→ DATA TO PROCESS
****************

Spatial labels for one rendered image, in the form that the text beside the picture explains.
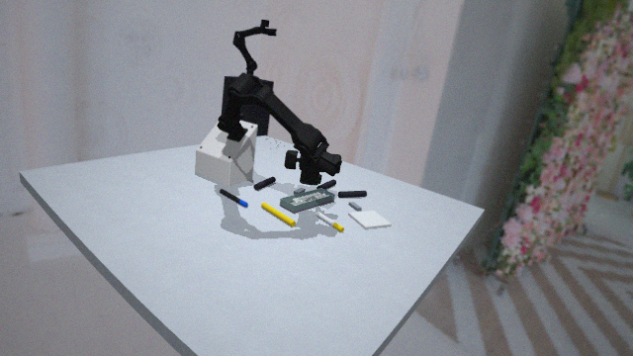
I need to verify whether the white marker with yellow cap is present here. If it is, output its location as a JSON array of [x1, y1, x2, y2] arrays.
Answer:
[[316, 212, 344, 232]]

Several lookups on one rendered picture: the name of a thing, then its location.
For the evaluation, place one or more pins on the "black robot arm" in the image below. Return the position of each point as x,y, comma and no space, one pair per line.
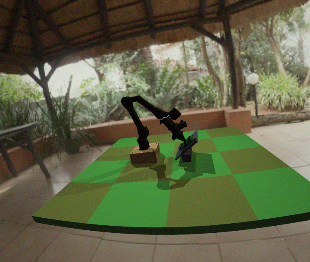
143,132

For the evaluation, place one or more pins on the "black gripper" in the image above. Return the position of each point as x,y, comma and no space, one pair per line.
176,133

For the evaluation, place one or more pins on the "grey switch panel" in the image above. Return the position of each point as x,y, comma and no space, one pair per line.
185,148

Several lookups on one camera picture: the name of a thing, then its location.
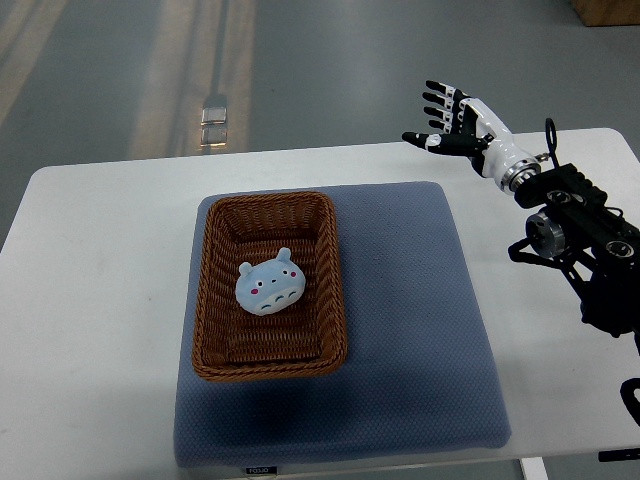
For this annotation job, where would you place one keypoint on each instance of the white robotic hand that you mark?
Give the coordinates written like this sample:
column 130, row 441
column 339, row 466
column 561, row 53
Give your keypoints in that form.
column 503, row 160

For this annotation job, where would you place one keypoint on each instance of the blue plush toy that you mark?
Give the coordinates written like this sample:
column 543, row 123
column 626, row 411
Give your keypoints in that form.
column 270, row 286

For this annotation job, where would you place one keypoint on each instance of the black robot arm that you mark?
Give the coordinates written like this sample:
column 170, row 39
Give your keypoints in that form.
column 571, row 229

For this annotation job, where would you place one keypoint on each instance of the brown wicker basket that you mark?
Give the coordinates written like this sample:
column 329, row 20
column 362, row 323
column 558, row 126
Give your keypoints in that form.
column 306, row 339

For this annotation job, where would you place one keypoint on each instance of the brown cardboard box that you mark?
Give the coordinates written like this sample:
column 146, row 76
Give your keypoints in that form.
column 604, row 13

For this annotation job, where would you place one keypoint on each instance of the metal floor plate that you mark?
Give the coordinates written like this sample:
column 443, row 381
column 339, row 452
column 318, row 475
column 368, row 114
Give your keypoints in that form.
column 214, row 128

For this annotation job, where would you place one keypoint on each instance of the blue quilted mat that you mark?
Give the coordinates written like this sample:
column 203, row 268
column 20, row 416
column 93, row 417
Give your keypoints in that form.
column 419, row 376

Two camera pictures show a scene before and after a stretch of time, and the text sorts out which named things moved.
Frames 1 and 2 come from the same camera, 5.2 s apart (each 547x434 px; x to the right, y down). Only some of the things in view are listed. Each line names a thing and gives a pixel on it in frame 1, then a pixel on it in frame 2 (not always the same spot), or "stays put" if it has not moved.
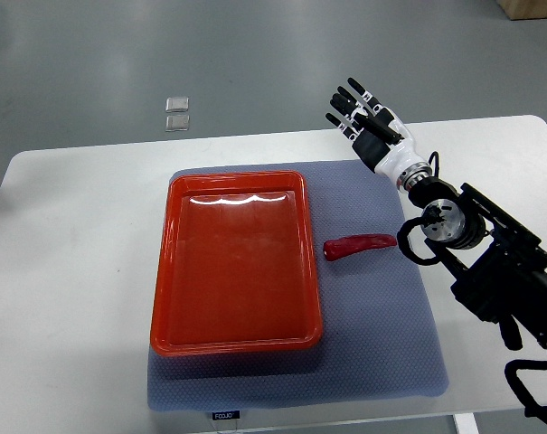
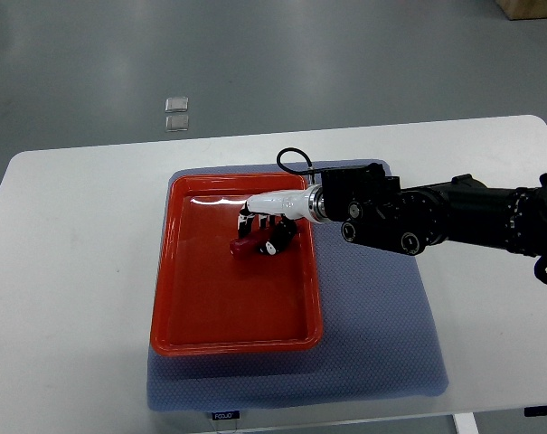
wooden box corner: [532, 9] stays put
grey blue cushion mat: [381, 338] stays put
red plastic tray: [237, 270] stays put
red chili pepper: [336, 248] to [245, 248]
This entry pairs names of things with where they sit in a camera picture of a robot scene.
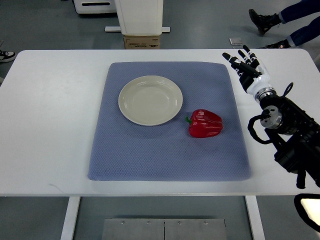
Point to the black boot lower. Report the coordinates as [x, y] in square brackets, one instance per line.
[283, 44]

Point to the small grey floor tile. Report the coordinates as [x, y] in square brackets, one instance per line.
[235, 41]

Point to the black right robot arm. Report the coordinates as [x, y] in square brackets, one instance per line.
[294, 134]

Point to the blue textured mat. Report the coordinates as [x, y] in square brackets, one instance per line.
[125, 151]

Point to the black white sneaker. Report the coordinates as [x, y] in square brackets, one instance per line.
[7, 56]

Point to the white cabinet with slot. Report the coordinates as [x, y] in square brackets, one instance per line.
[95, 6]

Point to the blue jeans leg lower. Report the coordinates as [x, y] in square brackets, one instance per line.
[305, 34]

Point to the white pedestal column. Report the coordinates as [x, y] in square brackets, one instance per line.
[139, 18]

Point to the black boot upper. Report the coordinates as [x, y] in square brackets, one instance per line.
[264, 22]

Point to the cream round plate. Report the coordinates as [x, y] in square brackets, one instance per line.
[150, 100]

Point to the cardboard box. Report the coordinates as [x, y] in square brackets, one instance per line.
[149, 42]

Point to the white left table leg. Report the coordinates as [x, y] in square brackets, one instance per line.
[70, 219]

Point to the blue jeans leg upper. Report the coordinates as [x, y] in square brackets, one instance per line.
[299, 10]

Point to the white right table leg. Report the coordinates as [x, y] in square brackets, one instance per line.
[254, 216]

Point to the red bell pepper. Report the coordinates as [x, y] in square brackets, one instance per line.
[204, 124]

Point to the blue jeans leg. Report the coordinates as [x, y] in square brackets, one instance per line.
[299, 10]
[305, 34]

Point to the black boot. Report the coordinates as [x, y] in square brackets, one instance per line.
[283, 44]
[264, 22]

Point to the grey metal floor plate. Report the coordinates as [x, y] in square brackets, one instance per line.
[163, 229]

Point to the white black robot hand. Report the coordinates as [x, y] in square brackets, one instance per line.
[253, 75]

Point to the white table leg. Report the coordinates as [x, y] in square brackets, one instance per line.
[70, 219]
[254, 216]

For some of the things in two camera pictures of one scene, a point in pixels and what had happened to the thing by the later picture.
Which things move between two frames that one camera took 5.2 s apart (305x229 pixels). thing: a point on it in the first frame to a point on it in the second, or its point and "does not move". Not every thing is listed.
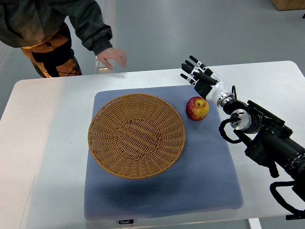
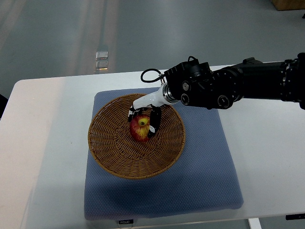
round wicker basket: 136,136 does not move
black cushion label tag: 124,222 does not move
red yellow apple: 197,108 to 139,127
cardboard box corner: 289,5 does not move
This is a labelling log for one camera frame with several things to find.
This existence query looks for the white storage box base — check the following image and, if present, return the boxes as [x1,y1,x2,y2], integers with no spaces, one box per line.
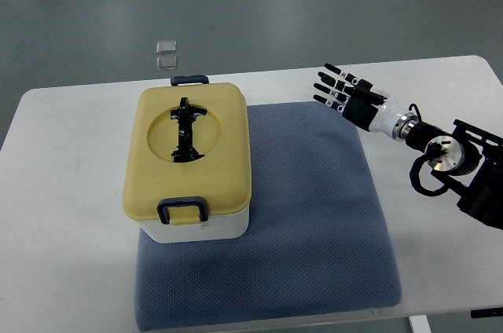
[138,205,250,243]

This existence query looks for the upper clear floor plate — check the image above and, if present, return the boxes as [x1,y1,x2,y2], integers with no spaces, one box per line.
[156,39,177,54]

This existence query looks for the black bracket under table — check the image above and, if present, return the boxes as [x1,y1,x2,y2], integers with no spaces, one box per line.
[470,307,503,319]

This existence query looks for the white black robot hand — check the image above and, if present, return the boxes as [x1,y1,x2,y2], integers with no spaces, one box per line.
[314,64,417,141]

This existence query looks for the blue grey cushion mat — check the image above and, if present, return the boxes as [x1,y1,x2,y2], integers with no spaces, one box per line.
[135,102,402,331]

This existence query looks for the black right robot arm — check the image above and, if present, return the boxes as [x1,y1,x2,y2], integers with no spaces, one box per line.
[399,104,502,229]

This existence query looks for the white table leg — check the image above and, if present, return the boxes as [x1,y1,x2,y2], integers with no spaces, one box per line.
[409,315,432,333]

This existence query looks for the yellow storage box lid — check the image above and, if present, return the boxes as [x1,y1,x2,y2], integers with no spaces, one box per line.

****************

→ ASSIGNMENT
Give the data again word for word, without images.

→ SOLUTION TO THIS PROBLEM
Spatial labels for one rendered image, in the form that the text beside the picture explains.
I need to verify whether the white marker with yellow cap is present here. If it is, output its location as a JSON array of [x1, y1, x2, y2] arrays.
Answer:
[[316, 212, 344, 232]]

Several lookups on one rendered picture: the name of a thing, then its location.
For the evaluation, place one or more pins on the "black robot arm" in the image below. Return the position of each point as x,y, comma and no space, one pair per line.
143,132

For the evaluation, place one or more pins on the "black gripper" in the image above. Return the position of each point as x,y, comma and no space, one pair per line.
176,133

For the evaluation, place one or more pins on the "grey switch panel" in the image above. Return the position of each point as x,y, comma and no space, one pair per line.
185,148

Several lookups on one camera picture: the name of a thing, then its location.
For this annotation job, where would you place one keypoint on each instance of the white robotic hand that you mark?
Give the coordinates written like this sample:
column 130, row 441
column 339, row 466
column 561, row 53
Give your keypoints in that form.
column 503, row 160

For this annotation job, where would you place one keypoint on each instance of the blue plush toy that you mark?
Give the coordinates written like this sample:
column 543, row 123
column 626, row 411
Give your keypoints in that form.
column 270, row 286

For this annotation job, where would you place one keypoint on each instance of the black robot arm that you mark?
Give the coordinates written like this sample:
column 170, row 39
Give your keypoints in that form.
column 571, row 229

For this annotation job, where would you place one keypoint on each instance of the brown wicker basket that you mark?
Give the coordinates written like this sample:
column 329, row 20
column 362, row 323
column 558, row 126
Give your keypoints in that form.
column 306, row 339

For this annotation job, where would you place one keypoint on each instance of the brown cardboard box that you mark?
Give the coordinates written like this sample:
column 146, row 76
Give your keypoints in that form.
column 604, row 13

For this annotation job, where would you place one keypoint on each instance of the metal floor plate that you mark?
Give the coordinates written like this sample:
column 443, row 381
column 339, row 452
column 318, row 475
column 368, row 114
Give your keypoints in that form.
column 214, row 128

For this annotation job, where would you place one keypoint on each instance of the blue quilted mat that you mark?
Give the coordinates written like this sample:
column 203, row 268
column 20, row 416
column 93, row 417
Give your keypoints in that form.
column 419, row 376

Two camera pictures show a scene before and after a stretch of time, and the text sorts out which named things moved.
Frames 1 and 2 come from the same camera, 5.2 s apart (each 547x434 px; x to the right, y down). Only some of the things in view are listed. Each line names a thing and gives a pixel on it in frame 1, then a pixel on it in frame 2 (not always the same spot), or "stays put" if it has not moved.
wooden box corner: [532, 9] stays put
grey blue cushion mat: [381, 338] stays put
red plastic tray: [237, 270] stays put
red chili pepper: [336, 248] to [245, 248]
This entry pairs names of things with where they sit in a camera picture of a robot scene.
Point to the black boot lower. Report the coordinates as [x, y] in square brackets, one instance per line.
[283, 44]

Point to the small grey floor tile. Report the coordinates as [x, y] in square brackets, one instance per line.
[235, 41]

Point to the black right robot arm. Report the coordinates as [x, y] in square brackets, one instance per line.
[294, 134]

Point to the blue textured mat. Report the coordinates as [x, y] in square brackets, one instance per line.
[125, 151]

Point to the black white sneaker. Report the coordinates as [x, y] in square brackets, one instance per line.
[7, 56]

Point to the white cabinet with slot. Report the coordinates as [x, y] in square brackets, one instance per line.
[95, 6]

Point to the blue jeans leg lower. Report the coordinates as [x, y] in square brackets, one instance per line.
[305, 34]

Point to the white pedestal column. Report the coordinates as [x, y] in square brackets, one instance per line.
[139, 18]

Point to the black boot upper. Report the coordinates as [x, y] in square brackets, one instance per line.
[264, 22]

Point to the cream round plate. Report the coordinates as [x, y] in square brackets, one instance per line.
[150, 100]

Point to the cardboard box. Report the coordinates as [x, y] in square brackets, one instance per line.
[149, 42]

Point to the white left table leg. Report the coordinates as [x, y] in square brackets, one instance per line.
[70, 219]

Point to the blue jeans leg upper. Report the coordinates as [x, y] in square brackets, one instance per line.
[299, 10]

Point to the white right table leg. Report the coordinates as [x, y] in square brackets, one instance per line.
[254, 216]

Point to the red bell pepper. Report the coordinates as [x, y] in square brackets, one instance per line.
[204, 124]

Point to the blue jeans leg. Report the coordinates as [x, y] in square brackets, one instance per line.
[299, 10]
[305, 34]

Point to the black boot. Report the coordinates as [x, y] in square brackets, one instance per line.
[283, 44]
[264, 22]

Point to the grey metal floor plate. Report the coordinates as [x, y] in square brackets, one instance per line.
[163, 229]

Point to the white black robot hand. Report the coordinates as [x, y] in square brackets, one instance per line.
[253, 75]

Point to the white table leg. Report the coordinates as [x, y] in square brackets, one instance per line.
[70, 219]
[254, 216]

For some of the things in two camera pictures of one scene, a point in pixels and what had happened to the thing by the later picture.
Which things move between two frames that one camera took 5.2 s apart (305x229 pixels). thing: a point on it in the first frame to a point on it in the second, or its point and "does not move". Not every thing is listed.
round wicker basket: 136,136 does not move
black cushion label tag: 124,222 does not move
red yellow apple: 197,108 to 139,127
cardboard box corner: 289,5 does not move
This is a labelling log for one camera frame with several things to find.
This existence query looks for the white storage box base — check the following image and, if present, return the boxes as [x1,y1,x2,y2], integers with no spaces, one box per line.
[138,205,250,243]

This existence query looks for the upper clear floor plate — check the image above and, if present, return the boxes as [x1,y1,x2,y2], integers with no spaces, one box per line.
[156,39,177,54]

This existence query looks for the black bracket under table — check the image above and, if present, return the boxes as [x1,y1,x2,y2], integers with no spaces, one box per line.
[470,307,503,319]

This existence query looks for the white black robot hand — check the image above and, if present, return the boxes as [x1,y1,x2,y2], integers with no spaces, one box per line.
[314,64,417,141]

This existence query looks for the blue grey cushion mat — check the image above and, if present, return the boxes as [x1,y1,x2,y2], integers with no spaces, one box per line.
[135,102,402,331]

This existence query looks for the black right robot arm — check the image above and, if present, return the boxes as [x1,y1,x2,y2], integers with no spaces, one box per line.
[399,104,502,229]

This existence query looks for the white table leg — check the image above and, if present, return the boxes as [x1,y1,x2,y2], integers with no spaces, one box per line.
[409,315,432,333]

This existence query looks for the yellow storage box lid — check the image above and, if present, return the boxes as [x1,y1,x2,y2], integers with no spaces, one box per line.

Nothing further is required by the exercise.